Listed records Start Marker
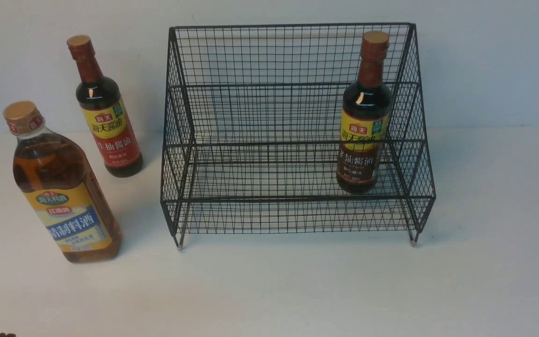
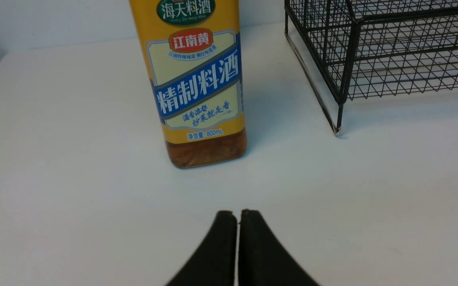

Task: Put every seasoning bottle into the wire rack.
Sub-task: Use the left arm to grab the condiment bottle closest to it

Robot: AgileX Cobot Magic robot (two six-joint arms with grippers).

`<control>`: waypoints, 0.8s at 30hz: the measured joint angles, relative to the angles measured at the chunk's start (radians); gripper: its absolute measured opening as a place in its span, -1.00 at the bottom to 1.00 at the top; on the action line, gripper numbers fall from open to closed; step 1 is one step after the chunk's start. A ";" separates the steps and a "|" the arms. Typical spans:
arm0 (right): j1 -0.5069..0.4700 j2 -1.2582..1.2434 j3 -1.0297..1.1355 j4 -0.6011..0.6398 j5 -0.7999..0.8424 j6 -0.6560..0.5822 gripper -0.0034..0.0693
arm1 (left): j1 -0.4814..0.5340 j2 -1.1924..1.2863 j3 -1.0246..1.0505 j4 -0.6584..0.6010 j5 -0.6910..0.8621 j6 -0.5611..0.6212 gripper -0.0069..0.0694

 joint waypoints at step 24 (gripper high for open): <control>-0.093 -0.220 0.259 0.022 -0.095 -0.223 -0.95 | 0.000 0.000 0.000 0.000 0.000 0.000 -0.83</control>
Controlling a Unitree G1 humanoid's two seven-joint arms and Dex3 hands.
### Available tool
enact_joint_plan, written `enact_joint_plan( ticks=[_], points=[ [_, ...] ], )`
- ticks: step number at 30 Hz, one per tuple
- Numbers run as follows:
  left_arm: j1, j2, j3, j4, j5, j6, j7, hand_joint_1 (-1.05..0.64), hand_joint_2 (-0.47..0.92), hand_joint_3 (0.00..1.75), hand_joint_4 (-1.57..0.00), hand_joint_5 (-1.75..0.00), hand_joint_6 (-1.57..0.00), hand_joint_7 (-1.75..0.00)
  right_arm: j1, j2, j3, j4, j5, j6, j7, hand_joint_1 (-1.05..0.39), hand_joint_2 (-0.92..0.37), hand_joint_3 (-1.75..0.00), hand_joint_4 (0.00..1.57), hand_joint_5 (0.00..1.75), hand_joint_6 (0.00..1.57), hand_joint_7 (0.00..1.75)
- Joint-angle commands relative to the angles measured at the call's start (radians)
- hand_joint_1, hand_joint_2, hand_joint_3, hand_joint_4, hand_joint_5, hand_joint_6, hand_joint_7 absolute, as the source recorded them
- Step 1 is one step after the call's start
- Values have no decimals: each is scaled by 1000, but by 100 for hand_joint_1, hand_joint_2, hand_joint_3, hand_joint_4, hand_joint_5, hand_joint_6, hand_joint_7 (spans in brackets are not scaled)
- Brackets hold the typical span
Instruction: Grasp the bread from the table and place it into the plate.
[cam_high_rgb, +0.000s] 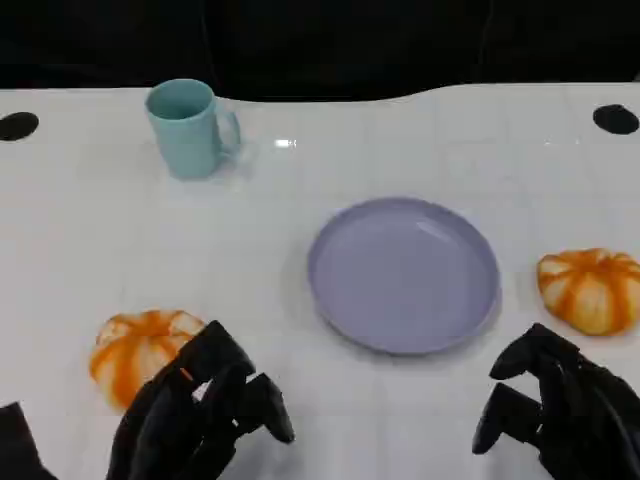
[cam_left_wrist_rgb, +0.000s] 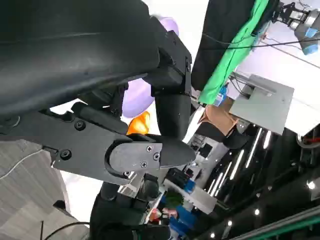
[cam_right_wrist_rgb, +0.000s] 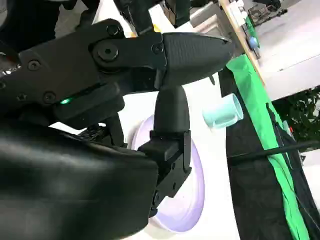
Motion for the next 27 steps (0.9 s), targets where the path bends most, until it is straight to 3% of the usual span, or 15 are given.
enact_joint_plan(
  ticks=[1, 21, 24, 25, 27],
  points=[
    [0, 7, 11, -12, -7, 6, 5, -55, 92, 39, -67, -175, -42, -175, 1, -2, -5, -5, 5, -6, -5, -52, -92, -41, 62, 175, 43, 164],
    [-16, 10, 25, 1, -3, 4, -3, -56, 92, 39, -68, -175, -43, -174, -4, -2, -8, -3, 12, 2, -4, -52, -92, -41, 63, 175, 44, 164],
    [-14, 16, 21, -13, 38, -34, 13, -56, 92, 42, -60, -174, -51, -141, -2, -1, -8, -9, 16, 10, -8, -52, -92, -42, 63, 175, 44, 164],
    [-15, 16, 19, -12, 65, -74, 12, -56, 92, 41, -58, -170, -52, -130, -2, -1, -7, -10, 14, 10, -8, -52, -92, -42, 63, 175, 43, 164],
    [-17, 17, 17, -10, 109, -131, 17, -54, 92, 36, -56, -154, -60, -93, -1, -3, -6, -11, 11, 9, -9, -52, -92, -42, 63, 175, 44, 164]
  ],
)
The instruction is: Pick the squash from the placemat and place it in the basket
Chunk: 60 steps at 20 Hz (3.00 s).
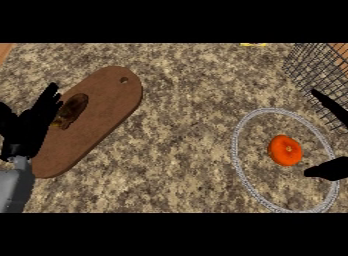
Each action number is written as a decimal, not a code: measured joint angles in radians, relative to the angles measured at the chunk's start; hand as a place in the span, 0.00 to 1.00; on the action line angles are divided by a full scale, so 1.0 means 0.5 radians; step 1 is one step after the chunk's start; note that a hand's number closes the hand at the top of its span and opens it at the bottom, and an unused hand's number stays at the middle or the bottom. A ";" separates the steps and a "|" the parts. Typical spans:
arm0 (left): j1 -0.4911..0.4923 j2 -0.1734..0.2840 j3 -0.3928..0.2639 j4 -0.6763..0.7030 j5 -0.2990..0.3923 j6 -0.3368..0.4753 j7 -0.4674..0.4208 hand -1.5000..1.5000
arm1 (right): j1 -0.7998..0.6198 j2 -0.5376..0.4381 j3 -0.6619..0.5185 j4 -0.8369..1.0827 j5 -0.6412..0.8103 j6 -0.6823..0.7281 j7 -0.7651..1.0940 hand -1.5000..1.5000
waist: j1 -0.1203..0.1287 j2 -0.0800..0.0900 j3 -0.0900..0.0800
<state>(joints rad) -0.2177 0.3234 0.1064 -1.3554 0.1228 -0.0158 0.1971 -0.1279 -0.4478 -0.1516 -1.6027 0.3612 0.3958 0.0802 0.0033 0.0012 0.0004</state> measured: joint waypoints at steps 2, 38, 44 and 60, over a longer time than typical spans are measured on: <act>0.001 -0.008 -0.002 -0.035 -0.006 0.002 0.030 0.50 | -0.035 0.026 0.053 0.107 0.082 -0.022 -0.013 0.00 | 0.003 0.000 0.000; 0.027 -0.126 0.135 -0.090 -0.139 -0.112 0.061 0.50 | 0.070 0.181 0.109 0.435 0.588 -0.076 -0.407 0.00 | -0.007 -0.002 -0.001; 0.008 -0.150 0.133 -0.055 -0.169 -0.094 0.043 0.50 | -0.010 0.168 0.216 0.565 0.782 -0.154 -0.488 1.00 | -0.003 -0.005 -0.005; -0.100 -0.178 0.073 -0.066 -0.183 -0.149 0.060 0.50 | -0.663 0.773 0.061 0.871 1.141 -0.671 0.763 1.00 | 0.168 0.046 -0.007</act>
<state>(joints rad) -0.2675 0.2344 0.1432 -1.3883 0.0312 -0.0903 0.2272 -0.4593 -0.0613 -0.1211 -1.1671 0.9315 0.0604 0.4618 0.0874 0.0244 -0.0031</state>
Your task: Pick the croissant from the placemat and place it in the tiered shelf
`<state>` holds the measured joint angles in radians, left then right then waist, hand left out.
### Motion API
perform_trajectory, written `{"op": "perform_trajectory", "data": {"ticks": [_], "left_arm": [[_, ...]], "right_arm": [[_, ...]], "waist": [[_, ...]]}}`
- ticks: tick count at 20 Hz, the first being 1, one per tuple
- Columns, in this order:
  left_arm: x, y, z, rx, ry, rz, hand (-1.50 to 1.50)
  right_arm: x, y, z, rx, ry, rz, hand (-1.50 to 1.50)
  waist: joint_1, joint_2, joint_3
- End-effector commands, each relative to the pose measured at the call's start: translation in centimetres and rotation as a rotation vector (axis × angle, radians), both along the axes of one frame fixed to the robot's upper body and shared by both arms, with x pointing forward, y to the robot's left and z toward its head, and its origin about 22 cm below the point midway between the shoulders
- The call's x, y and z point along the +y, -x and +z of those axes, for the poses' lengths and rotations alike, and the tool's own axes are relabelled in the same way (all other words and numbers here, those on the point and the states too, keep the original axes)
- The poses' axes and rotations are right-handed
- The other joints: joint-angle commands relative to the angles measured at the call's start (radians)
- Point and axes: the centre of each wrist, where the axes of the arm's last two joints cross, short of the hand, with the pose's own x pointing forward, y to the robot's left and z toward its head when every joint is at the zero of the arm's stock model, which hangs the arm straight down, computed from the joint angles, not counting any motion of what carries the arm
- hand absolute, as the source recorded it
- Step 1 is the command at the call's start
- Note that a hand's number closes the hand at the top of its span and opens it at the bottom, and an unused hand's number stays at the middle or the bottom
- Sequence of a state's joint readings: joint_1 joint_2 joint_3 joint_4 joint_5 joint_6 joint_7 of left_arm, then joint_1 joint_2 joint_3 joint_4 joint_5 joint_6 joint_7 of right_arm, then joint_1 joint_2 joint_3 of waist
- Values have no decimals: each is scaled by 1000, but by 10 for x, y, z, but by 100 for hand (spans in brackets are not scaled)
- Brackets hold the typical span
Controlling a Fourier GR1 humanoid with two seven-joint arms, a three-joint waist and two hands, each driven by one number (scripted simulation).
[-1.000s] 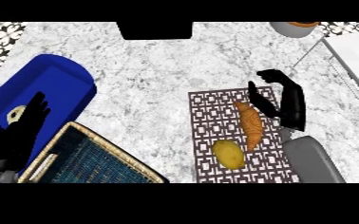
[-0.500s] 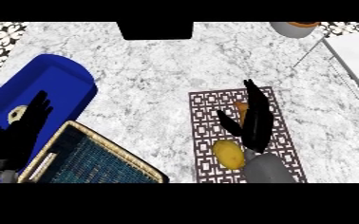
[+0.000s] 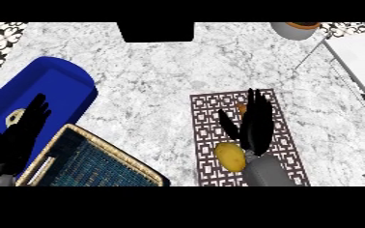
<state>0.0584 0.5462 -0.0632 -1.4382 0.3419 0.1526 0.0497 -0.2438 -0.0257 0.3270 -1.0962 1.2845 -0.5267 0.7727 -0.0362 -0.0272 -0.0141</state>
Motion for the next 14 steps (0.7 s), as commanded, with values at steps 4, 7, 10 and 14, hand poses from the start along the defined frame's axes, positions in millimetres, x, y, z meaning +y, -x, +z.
{"op": "perform_trajectory", "data": {"ticks": [4, 7, 10, 14], "left_arm": [[-8, -3, -5, 7, 25, -20, 0], [-7, -2, -2, 9, 13, -22, 0], [-3, 4, -16, 0, 14, -29, 0], [-1, 6, -7, -3, 25, -30, 0]], "right_arm": [[36, -9, 33, 343, 260, -107, -150], [51, -14, 55, 419, 364, -150, -150], [58, -12, 85, 460, 368, -171, -150], [53, -18, 99, 492, 377, -201, -150]], "waist": [[13, 14, 6], [34, 16, 10], [27, 18, 11], [38, 22, 13]]}}
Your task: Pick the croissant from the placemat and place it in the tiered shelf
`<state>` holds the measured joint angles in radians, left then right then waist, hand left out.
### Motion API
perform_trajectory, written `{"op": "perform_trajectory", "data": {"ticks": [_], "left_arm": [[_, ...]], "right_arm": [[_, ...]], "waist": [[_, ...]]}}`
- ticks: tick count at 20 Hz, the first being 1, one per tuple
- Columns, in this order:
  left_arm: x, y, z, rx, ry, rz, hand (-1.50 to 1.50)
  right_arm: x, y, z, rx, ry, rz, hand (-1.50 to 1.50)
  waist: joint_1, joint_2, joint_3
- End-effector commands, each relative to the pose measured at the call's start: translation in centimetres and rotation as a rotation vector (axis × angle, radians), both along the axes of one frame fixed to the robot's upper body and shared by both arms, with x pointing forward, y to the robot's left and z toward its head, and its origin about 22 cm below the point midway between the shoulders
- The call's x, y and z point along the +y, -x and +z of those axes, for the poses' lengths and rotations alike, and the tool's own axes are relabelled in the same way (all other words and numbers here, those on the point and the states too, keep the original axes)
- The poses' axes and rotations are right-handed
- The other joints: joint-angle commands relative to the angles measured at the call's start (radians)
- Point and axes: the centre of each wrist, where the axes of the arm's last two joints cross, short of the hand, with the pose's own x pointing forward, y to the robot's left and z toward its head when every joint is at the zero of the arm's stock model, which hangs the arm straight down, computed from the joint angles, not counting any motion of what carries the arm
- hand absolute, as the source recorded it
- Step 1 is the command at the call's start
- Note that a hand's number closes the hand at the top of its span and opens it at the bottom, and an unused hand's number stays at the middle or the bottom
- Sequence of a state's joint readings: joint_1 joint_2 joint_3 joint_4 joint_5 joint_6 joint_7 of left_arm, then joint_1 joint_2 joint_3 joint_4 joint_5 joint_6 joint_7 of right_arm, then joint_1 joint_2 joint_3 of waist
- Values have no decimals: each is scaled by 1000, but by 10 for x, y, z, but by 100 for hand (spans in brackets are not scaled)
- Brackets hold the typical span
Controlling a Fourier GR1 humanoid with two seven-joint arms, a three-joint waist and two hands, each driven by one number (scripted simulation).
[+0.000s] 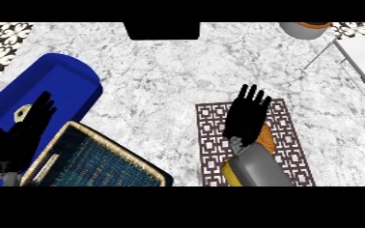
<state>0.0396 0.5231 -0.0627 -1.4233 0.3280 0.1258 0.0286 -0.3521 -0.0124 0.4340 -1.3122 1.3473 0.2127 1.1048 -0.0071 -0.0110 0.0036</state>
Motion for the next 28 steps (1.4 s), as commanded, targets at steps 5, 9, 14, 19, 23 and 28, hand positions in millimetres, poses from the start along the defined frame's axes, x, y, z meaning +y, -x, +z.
{"op": "perform_trajectory", "data": {"ticks": [5, 9, 14, 19, 23, 28], "left_arm": [[-8, -3, -8, 19, 16, 10, 0], [-17, 0, -15, 13, -5, 5, 0], [-2, 3, 4, 16, 17, -1, 0], [1, -11, 4, 13, 8, -3, 0], [-4, -22, 1, 14, 18, 1, 0], [-8, -15, -4, 12, 13, 5, 0]], "right_arm": [[-6, -2, 17, 111, 111, -144, -150], [-20, 1, 12, 113, 114, -162, -150], [-36, -6, 10, 118, 108, -146, -150], [-39, -13, 12, 96, 105, -123, -150], [-74, -10, -7, 132, 91, -126, -150], [-67, -12, -15, 145, 66, -177, 150]], "waist": [[2, 10, -4], [4, 9, -4], [11, 10, -3], [9, 11, -4], [5, 11, -4], [6, 11, -4]]}}
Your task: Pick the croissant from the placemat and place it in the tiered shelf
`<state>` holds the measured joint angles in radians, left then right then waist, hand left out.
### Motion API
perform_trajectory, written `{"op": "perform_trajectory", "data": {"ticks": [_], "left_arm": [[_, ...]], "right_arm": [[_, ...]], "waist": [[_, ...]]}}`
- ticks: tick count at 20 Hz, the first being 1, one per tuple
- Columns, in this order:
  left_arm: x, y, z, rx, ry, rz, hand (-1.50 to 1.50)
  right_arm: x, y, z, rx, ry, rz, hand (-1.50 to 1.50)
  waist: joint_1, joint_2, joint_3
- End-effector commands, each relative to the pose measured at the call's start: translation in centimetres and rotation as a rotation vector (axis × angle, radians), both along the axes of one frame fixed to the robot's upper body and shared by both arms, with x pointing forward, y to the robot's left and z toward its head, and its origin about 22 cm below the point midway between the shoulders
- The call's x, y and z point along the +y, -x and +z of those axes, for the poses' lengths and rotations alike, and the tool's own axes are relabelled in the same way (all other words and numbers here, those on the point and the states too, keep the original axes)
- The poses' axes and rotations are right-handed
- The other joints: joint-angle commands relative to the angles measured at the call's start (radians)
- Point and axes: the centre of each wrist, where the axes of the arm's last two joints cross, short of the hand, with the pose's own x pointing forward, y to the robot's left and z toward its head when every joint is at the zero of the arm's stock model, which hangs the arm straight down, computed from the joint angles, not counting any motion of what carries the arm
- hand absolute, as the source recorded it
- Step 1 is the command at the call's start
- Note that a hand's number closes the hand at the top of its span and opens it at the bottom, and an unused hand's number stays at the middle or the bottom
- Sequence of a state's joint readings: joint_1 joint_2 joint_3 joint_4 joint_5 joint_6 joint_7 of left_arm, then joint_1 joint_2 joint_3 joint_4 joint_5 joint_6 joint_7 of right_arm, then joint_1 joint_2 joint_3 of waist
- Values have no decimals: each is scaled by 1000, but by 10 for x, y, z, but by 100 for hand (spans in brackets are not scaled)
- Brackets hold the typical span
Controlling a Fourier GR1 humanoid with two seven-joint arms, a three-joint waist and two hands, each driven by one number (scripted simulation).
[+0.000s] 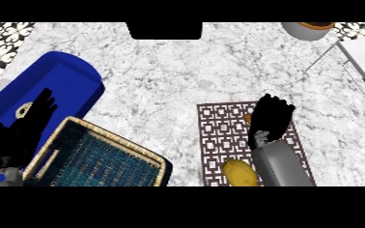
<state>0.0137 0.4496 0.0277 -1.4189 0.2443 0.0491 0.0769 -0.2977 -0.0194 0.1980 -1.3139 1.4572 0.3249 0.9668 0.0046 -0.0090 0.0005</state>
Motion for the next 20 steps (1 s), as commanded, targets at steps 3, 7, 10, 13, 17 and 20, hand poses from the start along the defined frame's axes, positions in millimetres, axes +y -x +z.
{"op": "perform_trajectory", "data": {"ticks": [3, 7, 10, 13, 17, 20], "left_arm": [[-3, 19, -22, 15, -6, -1, 0], [-6, 11, -1, 6, 0, -1, 0], [-1, 3, -19, 20, 10, 18, 0], [-7, -1, -2, 7, 5, 12, 0], [5, 19, -23, 21, -19, 15, 0], [0, -1, -8, 2, 11, 13, 0]], "right_arm": [[-16, 1, -22, 20, 6, -22, 150], [-13, 15, -36, 40, 53, 11, 150], [-17, 11, -19, 7, 97, 53, 150], [-20, 7, -18, -53, 125, 76, 150], [-32, -2, 16, -165, 73, 27, 150], [-53, -25, 46, -275, -107, -220, 150]], "waist": [[0, 9, 0], [1, 8, 0], [-5, 9, -1], [-1, 9, 0], [-2, 8, 0], [-8, 11, 1]]}}
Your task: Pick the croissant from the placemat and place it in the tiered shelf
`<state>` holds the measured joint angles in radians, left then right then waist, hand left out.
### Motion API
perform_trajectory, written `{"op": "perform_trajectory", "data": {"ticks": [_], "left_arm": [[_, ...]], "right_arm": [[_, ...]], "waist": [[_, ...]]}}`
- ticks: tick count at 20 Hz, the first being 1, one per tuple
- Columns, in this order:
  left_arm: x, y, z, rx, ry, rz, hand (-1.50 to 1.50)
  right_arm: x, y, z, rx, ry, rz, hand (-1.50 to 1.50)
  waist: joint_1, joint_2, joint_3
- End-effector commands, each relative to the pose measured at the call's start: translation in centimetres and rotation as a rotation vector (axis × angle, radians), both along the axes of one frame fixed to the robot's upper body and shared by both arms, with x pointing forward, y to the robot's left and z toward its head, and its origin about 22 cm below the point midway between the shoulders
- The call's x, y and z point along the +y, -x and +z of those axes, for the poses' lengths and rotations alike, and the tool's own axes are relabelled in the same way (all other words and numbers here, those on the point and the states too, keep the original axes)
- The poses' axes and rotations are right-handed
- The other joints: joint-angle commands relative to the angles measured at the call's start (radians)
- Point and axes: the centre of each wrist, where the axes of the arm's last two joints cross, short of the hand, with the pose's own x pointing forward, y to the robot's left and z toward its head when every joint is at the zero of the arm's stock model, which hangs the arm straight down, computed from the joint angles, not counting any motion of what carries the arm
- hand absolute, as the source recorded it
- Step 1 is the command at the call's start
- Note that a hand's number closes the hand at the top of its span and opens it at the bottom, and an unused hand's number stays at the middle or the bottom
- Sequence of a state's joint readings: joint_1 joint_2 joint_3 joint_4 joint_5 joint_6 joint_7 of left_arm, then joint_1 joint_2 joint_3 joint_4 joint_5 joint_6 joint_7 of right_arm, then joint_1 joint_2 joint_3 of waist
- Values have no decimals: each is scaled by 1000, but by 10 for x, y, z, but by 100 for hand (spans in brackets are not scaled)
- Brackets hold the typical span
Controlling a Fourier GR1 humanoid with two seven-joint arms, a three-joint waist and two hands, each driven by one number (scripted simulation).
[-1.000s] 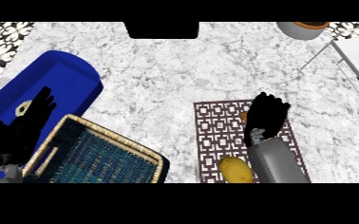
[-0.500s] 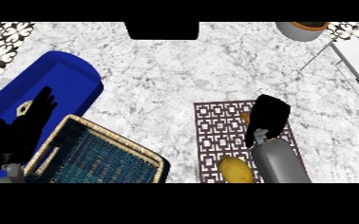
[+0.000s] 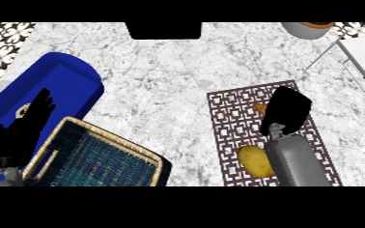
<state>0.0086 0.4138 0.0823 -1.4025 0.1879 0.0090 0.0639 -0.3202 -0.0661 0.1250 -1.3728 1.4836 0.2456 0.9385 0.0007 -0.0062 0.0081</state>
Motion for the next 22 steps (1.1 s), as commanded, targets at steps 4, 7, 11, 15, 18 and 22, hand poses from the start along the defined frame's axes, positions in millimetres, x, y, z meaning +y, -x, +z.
{"op": "perform_trajectory", "data": {"ticks": [4, 7, 11, 15, 18, 22], "left_arm": [[-13, -3, -11, 27, 29, -1, 0], [-18, 1, -7, 16, 10, -19, 0], [-13, 1, -8, 27, 14, 0, 0], [-4, 6, -9, 29, 7, 9, 0], [0, 6, -8, 25, 9, 7, 0], [-5, 0, 8, 20, 13, 13, 0]], "right_arm": [[-54, -36, 65, -249, -235, -331, 150], [-54, -46, 88, -320, -231, -377, 150], [-45, -28, 118, -442, -277, -397, 150], [-30, -19, 168, -615, -372, -408, 150], [-27, 2, 192, -719, -383, -402, 150], [-9, 26, 222, -817, -354, -411, 150]], "waist": [[-6, 9, -8], [4, 6, -8], [-8, 3, -9], [-5, 0, -9], [-9, 0, -9], [-3, -1, -9]]}}
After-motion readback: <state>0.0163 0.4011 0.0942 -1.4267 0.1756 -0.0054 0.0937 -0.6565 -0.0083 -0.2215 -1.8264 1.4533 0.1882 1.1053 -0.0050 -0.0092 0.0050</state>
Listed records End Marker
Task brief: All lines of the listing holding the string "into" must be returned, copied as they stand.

Result of this task:
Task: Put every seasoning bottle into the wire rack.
Instruction: Grasp the bread from the table and place it into the plate.

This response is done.